Our employees are asking us to create flow, not friction
3. Configuration allows for a better employee experience
No longer is it the systems team to design create and setup. The content is owned by HR specialisms and, more importantly, the people within the organisation. An off the shelf product with functionality design that is absent, your people and culture will not deliver the value your need or want. How many organisations are off the shelf? Leaders spend years cultivating the right kind of product offerings for customers, they invest heavily in marketing and branding those products. Why would a product for your employees be any different? The people that configure your systems need to be using human-centered product design, enabling customer-centric workflows and streamlined customised experiences. We are way past the era of set and forget. Cloud-based technologies are evolving at the same or faster pace than the organisation to meet and exceed the needs of the business. Choosing the right modules for your company and determining your implementation schedule should be done with the customer in mind. Which module will deliver the greatest improvement in value, access to information, ability to make decisions? How can my launch schedule build improved levels of functionality and service into the day-to-day experience of my employees? If you use employee journeys as your guiding tool, you will see increased levels of adoption and usage as you launch. Your system should feel like an enabling of your company culture. If your culture and ethos is about “fail fast, learn fast”, your system should reflect that. If you have an aspiration to be open and collaborative, not siloed, then your workflows should be designed to create that. Your systems should feel like your fingerprint, unique to you and designed to reinforce the culture you are striving to become.

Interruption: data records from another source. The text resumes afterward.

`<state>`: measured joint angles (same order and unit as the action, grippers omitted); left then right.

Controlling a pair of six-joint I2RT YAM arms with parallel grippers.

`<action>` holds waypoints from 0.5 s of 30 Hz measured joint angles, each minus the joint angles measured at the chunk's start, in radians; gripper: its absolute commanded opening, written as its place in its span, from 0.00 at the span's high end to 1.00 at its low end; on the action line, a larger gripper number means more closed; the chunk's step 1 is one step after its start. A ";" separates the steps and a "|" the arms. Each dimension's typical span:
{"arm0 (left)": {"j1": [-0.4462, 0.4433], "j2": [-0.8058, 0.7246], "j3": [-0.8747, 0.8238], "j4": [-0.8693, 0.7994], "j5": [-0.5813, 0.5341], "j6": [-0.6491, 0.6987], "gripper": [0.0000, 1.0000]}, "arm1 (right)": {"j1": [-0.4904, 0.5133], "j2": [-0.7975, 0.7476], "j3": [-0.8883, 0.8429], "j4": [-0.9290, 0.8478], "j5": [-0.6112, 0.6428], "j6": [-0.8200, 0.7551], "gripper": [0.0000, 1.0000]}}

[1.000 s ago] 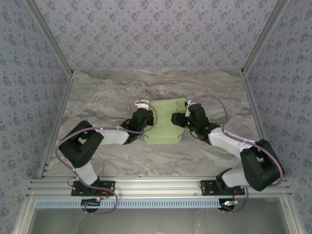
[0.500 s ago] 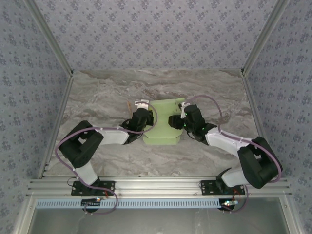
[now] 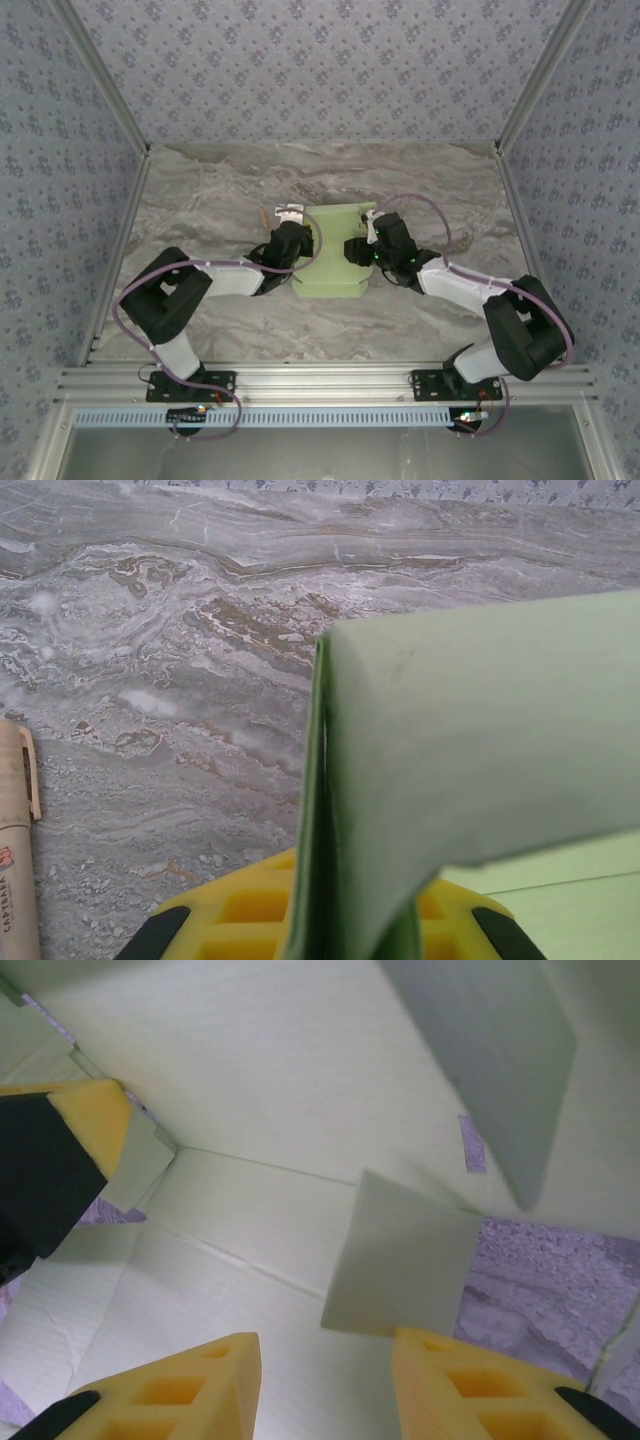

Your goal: Fold the paper box

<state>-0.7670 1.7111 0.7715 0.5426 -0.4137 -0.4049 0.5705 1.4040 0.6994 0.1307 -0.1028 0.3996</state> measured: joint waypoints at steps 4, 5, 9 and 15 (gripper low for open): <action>0.002 0.000 0.000 0.010 0.006 -0.005 0.98 | -0.013 -0.102 0.000 -0.082 -0.004 -0.037 0.49; 0.004 0.000 0.000 0.014 0.008 -0.008 0.98 | -0.018 -0.138 0.000 -0.108 -0.010 -0.051 0.48; 0.023 -0.001 -0.002 0.003 0.026 -0.002 0.98 | -0.068 -0.265 0.008 -0.200 -0.051 -0.120 0.47; 0.067 -0.038 -0.028 -0.002 0.044 -0.002 0.98 | -0.272 -0.323 0.086 -0.305 -0.187 -0.222 0.47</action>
<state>-0.6998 1.6730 0.7433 0.5411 -0.3695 -0.4068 0.2981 1.0813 0.7856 -0.1741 -0.2897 0.1772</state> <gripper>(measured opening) 0.102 0.529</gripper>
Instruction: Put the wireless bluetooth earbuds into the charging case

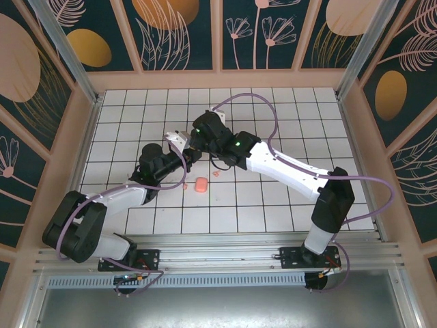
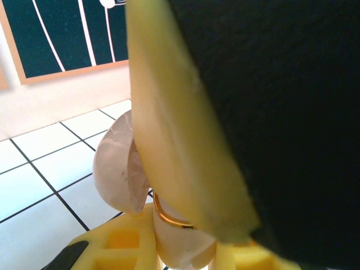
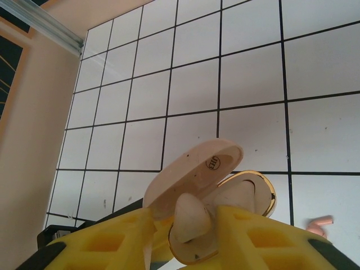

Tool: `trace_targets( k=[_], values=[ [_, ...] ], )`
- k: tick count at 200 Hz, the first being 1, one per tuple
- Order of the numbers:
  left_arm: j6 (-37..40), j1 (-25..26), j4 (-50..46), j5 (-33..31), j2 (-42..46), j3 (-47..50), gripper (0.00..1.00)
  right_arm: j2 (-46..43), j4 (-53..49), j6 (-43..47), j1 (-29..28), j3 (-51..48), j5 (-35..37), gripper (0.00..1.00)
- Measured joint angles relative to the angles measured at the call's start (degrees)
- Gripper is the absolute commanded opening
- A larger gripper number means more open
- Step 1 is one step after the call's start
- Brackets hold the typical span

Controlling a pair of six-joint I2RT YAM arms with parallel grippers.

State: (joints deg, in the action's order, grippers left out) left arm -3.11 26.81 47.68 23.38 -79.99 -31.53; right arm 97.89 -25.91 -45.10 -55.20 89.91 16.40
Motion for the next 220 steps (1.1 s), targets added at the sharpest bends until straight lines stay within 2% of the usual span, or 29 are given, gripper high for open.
trace_targets(
  k=[220],
  values=[
    [-0.1,-0.1,2.3,-0.8,0.0,0.0,0.13,-1.9,-0.1,0.9,1.1,-1.2,-2.3,0.43]
  ],
)
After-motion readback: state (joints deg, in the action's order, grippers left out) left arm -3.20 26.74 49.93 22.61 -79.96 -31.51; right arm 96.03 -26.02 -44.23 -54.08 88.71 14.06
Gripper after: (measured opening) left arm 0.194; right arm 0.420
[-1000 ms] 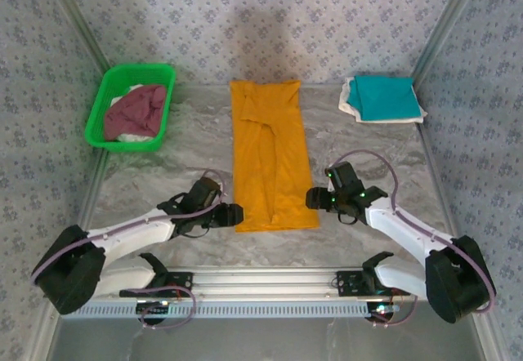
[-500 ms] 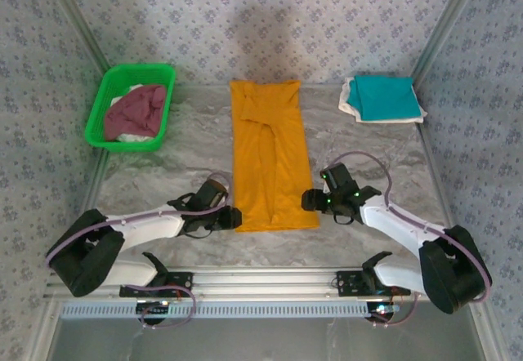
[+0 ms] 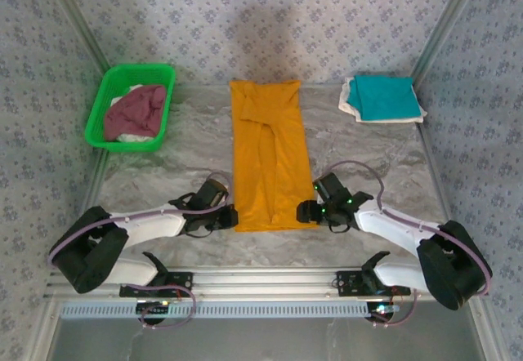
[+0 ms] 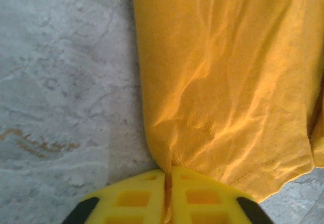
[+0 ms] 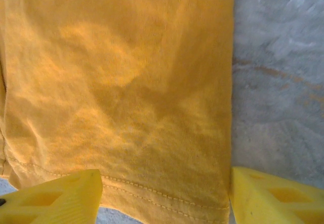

People are the greatest asset, and if we follow similar principles of products, we can strive to achieve development and investment in people, resulting in business success. Employee centric design principles force leaders to put employees in the centre. This is employees first, not HR for HR. Our employees are asking us to create flow, not friction. They are asking HR learners to challenge the status quo; for simplicity; to design for the future—not follow the past. You have an opportunity to improve the experience of your employees right now. Help them use the right data for the right purposes; design data and processes to be managed in the most appropriate system; improve efficiency and automate where possible; and above all, do not create data replication— have a single source of truth. Challenge yourself so that you challenge your employees. If you follow these three simple ideas, you have the roadmap for all future decisions related to change.